The team has stayed solid over the years, Covid was challenging, to say the least, and I look back now and think ‘how did we do that? How did we stay open through two and half years of disruption?
We did it because we have the most dedicated and passionate staff hands down. As a not-for-profit social enterprise, we have weathered the many storms over five years and have faced them with a growth mindset, collaborative problem solving and determination to see it through. I could not be prouder to be part of the amazing team.
And, finally can you share any plans for your future?

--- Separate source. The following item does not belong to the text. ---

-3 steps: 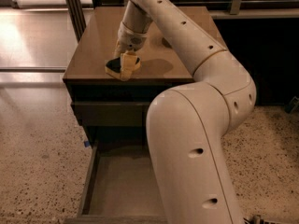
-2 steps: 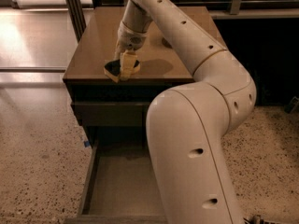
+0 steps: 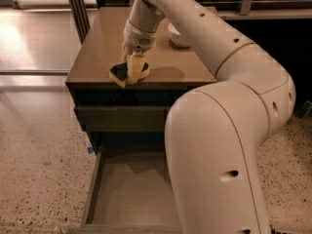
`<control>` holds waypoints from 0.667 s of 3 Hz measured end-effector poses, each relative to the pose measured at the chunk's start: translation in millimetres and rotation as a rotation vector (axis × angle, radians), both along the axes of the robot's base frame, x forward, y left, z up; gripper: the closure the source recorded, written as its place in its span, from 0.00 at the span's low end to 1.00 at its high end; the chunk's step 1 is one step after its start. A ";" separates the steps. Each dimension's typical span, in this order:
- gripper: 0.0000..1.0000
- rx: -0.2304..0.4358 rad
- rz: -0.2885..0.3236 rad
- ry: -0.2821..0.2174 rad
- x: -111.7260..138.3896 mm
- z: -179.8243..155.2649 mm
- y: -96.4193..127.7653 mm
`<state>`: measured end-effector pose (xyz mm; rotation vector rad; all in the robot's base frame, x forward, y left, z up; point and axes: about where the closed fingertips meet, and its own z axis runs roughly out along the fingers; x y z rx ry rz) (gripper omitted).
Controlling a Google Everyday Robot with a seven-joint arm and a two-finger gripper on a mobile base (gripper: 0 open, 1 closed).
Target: Place sponge into middle drawer
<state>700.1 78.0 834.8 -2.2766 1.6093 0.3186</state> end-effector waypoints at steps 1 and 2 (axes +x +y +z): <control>1.00 0.032 0.009 0.018 -4.7 0.6 -2.2; 1.00 0.095 0.009 0.034 -34.2 19.6 -21.1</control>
Offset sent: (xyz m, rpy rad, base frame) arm -0.1014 -0.0626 0.0414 0.1476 0.0849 0.0146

I love it here and have invested over five years of my life in Scotland. We are short of people here and I don’t want to take myself out of the pool. I will take a second Chair seat to support the next CEO at Code Clan and I think that is so important to be able to complete a handover and support my successor in their future role. Other than that I don’t have any specific roles lined up but I am keen to remain very much involved in the technology ecosystem, ideally with female-based scaling businesses. I am going back to the US for a while to help my daughter set up her new place after graduating. I plan to train to become a coach in entrepreneurship and will be back here in February 2023.
Melinda Matthews Clarkson: Biography
Melinda Matthews-Clarkson has spent her 28-year career as a leader in technology. She is currently the CEO of CodeClan where she leverages her passion for people and her business skills to drive growth into the Scottish Digital Economy. She has held roles as a VP of Sales, Global Executive of Business Development & Enablement, Director of Marketing and VP of Alliances and Partnerships.
Melinda has a BS degree in Sales and Marketing Education; has certifications from UCLA Women in Leadership, Executive Coaching, and Mentoring from Edinburgh Coaching Academy, and has been recognised in the Top 100 Women in CRN Software Channel publication from 2014, 2015 and 2016. She has been nominated for many awards as the CEO of CodeClan including Inspiring Women in Tech and was recently named one of the Top 7 Women to watch in Scotland Tech.